On page 12 of One Monad to Prove Them All, it is written that "a prominent example [of container] is the list data type. A list can be represented by the length of the list and a function mapping positions within the list".
At first I thought that the free monad on this container would be isomorphic the list monad.
But on page 12, it is written that "the list monad is not a free monad in the sense that the list monad is not isomorphic to an instance of the free monad".
So what is the free monad on the above container? What is it isomorphic to? Why isn't it isomorphic to the list monad? Can it be made isomorphic by quotient?

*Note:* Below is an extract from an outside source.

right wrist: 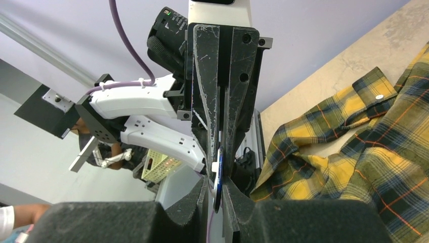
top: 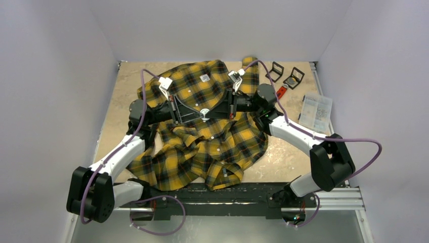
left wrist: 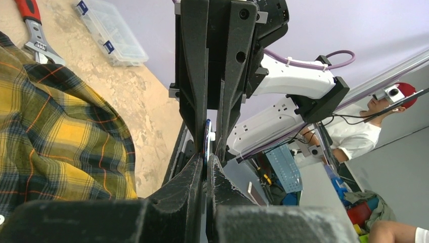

CodePudding user response:
I think one should be a bit careful.
I don't think it's the case that if M is a free monad, then applying the free monad construction gets you back something isomorphic to M. So your question of "what is the free monad on X" is actually not related to "what functor is X the free monad of?". To show that monad M is not a free monad, the only thing we need to do is exhibit some equality that's true for M but not implied by the monad laws -- since the meaning of the free monad construction is that it guarantees the monad laws and nothing else.
Here's one way to do that for lists:
f False = ""
f True = "x"
g False = "x"
g True = ""
is = [False, True]
Now is >>= f = is >>= g (= "x") even though f != g.
A separate question is what monad you get by applying the free construction to lists. As an intuition, one way to think about the free monad construction is that it is an arbitrarily (and heterogeneously) deeply nested version of the thing it transforms. For lists, that means values like
[[[0], [1, [2, 3], 4]], [5,6,7]]
would be members of the free construction. If you think about that a bit, you'll see that another way to think of this is as a tree with data at its leaves (only) and any number of children being allowed at each internal node.
Just for fun, we can double check that we don't validate the equality from before. This time we get
is >>= f = ["", "x"]
is >>= g = ["x", ""]
so we're good to go.